OK that's his inventory taken for him :lol:

It will be interesting to see how his house fares - looks well maintained so presumably it's been retrofitted.


----------



## Liam_snorkel (28/3/17)

He'll enjoy repainting it after standing it back up


----------



## Adr_0 (28/3/17)

Liam_snorkel said:


> He'll enjoy repainting it after standing it back up


L

O

L


----------



## earle (28/3/17)

Apparently he's a builder so house has probably been bomb-proofed. Might just be after some advertising for his business. (Builders tend to gets lots of business after a cyclone)


----------



## Old Bloke (28/3/17)

I feel for the residents of that section of Queensland. Poor Bastards, no one wants a cyclone of that magnitude to come through their place.


----------



## earle (28/3/17)

Old Bloke said:


> I feel for the residents of that section of Queensland. Poor Bastards, no one wants a cyclone of that magnitude to come through their place.

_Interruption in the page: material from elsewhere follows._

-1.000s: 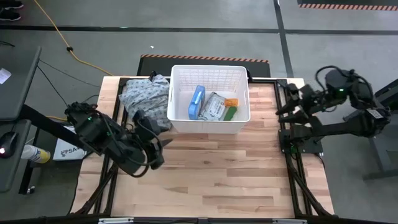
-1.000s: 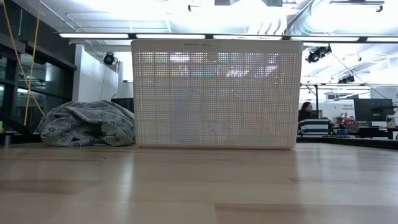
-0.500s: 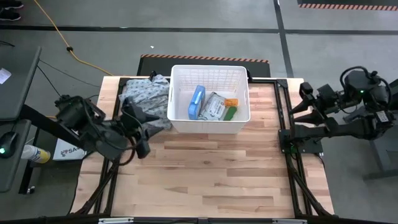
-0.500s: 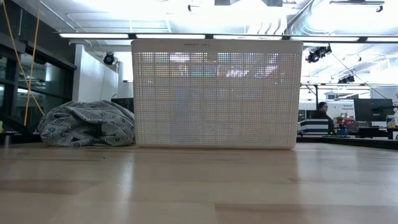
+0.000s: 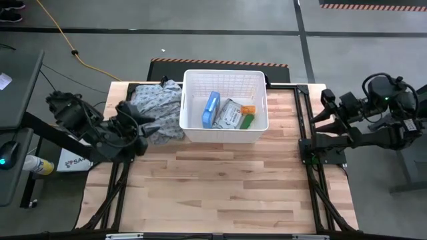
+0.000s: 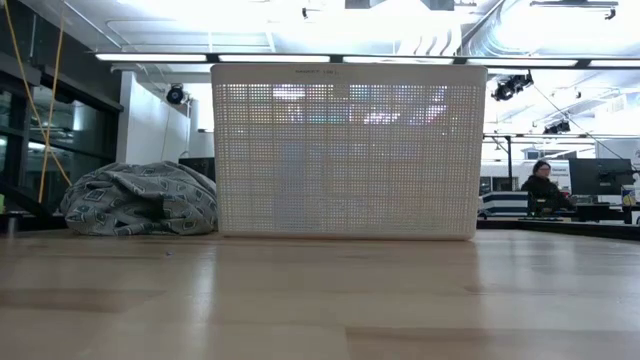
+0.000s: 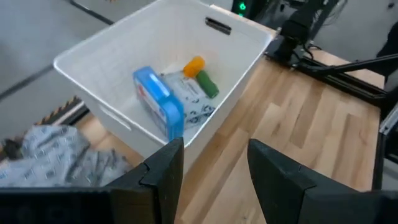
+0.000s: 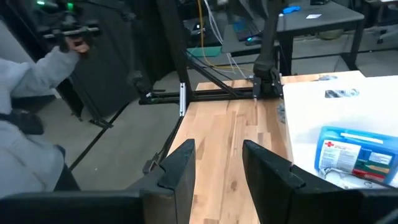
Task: Pick & place medical supplies in basket/bin
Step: Return to Home Position
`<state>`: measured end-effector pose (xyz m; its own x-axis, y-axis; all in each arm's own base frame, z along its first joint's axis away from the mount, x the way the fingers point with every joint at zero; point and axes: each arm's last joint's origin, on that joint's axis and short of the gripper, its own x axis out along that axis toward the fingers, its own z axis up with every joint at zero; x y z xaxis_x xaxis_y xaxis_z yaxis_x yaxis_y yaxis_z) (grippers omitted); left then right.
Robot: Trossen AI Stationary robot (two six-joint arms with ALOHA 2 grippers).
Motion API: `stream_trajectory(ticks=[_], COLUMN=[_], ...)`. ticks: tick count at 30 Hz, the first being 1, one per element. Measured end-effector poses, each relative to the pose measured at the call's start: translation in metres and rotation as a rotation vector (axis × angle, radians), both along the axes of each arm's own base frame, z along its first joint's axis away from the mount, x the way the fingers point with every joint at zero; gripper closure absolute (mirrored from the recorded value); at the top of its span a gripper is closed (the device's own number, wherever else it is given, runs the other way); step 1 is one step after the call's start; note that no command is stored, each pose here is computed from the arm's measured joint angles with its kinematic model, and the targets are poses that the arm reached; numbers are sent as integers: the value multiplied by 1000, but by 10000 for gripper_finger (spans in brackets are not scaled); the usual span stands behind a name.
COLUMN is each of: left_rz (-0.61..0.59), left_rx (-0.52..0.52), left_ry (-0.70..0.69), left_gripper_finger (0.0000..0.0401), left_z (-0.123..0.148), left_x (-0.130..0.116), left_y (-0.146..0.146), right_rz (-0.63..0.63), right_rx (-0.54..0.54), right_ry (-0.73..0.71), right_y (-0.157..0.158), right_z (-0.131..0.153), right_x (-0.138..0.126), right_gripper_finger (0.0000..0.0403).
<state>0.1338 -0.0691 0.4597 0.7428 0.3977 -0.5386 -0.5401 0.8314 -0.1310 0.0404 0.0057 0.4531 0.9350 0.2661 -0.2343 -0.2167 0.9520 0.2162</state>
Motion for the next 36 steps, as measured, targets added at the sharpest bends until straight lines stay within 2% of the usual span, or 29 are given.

Agreed, I lived just inland from Airlie Beach for over 10 years and saw a fair share of cyclones including a cat 3 direct hit. Nothing like this one though. Still have plenty of friends up there getting slammed right now. Even though I'm down in Toowoomba still have a feeling of apprehension. This one is bad not only due to the magnitude but also the fact that it is moving so slowly. A lot of nervous energy get used up waiting for it to arrive and then pass. Nothing you can do for all those hours except sit and listen to the enormous noise.


----------



## Bribie G (28/3/17)

They should have tied the swivel eyed loon Senator Malcolm Roberts to a palm tree at Bowen harbour and said "that enough empirical evidence for you"?
Then leave him there overnight.


----------



## Matplat (28/3/17)

^^^ Ha ha ha ha ha ha ha ha ha ha ha ha

I would freaking love to see that!


----------



## Dave70 (28/3/17)

Bribie G said:


> They should have tied the swivel eyed loon Senator Malcolm Roberts to a palm tree at Bowen harbour and said "that enough empirical evidence for you"?
> Then leave him there overnight.


Roberts would still ******* double down and claim the storm was generated by giant fans made by NASA or something. 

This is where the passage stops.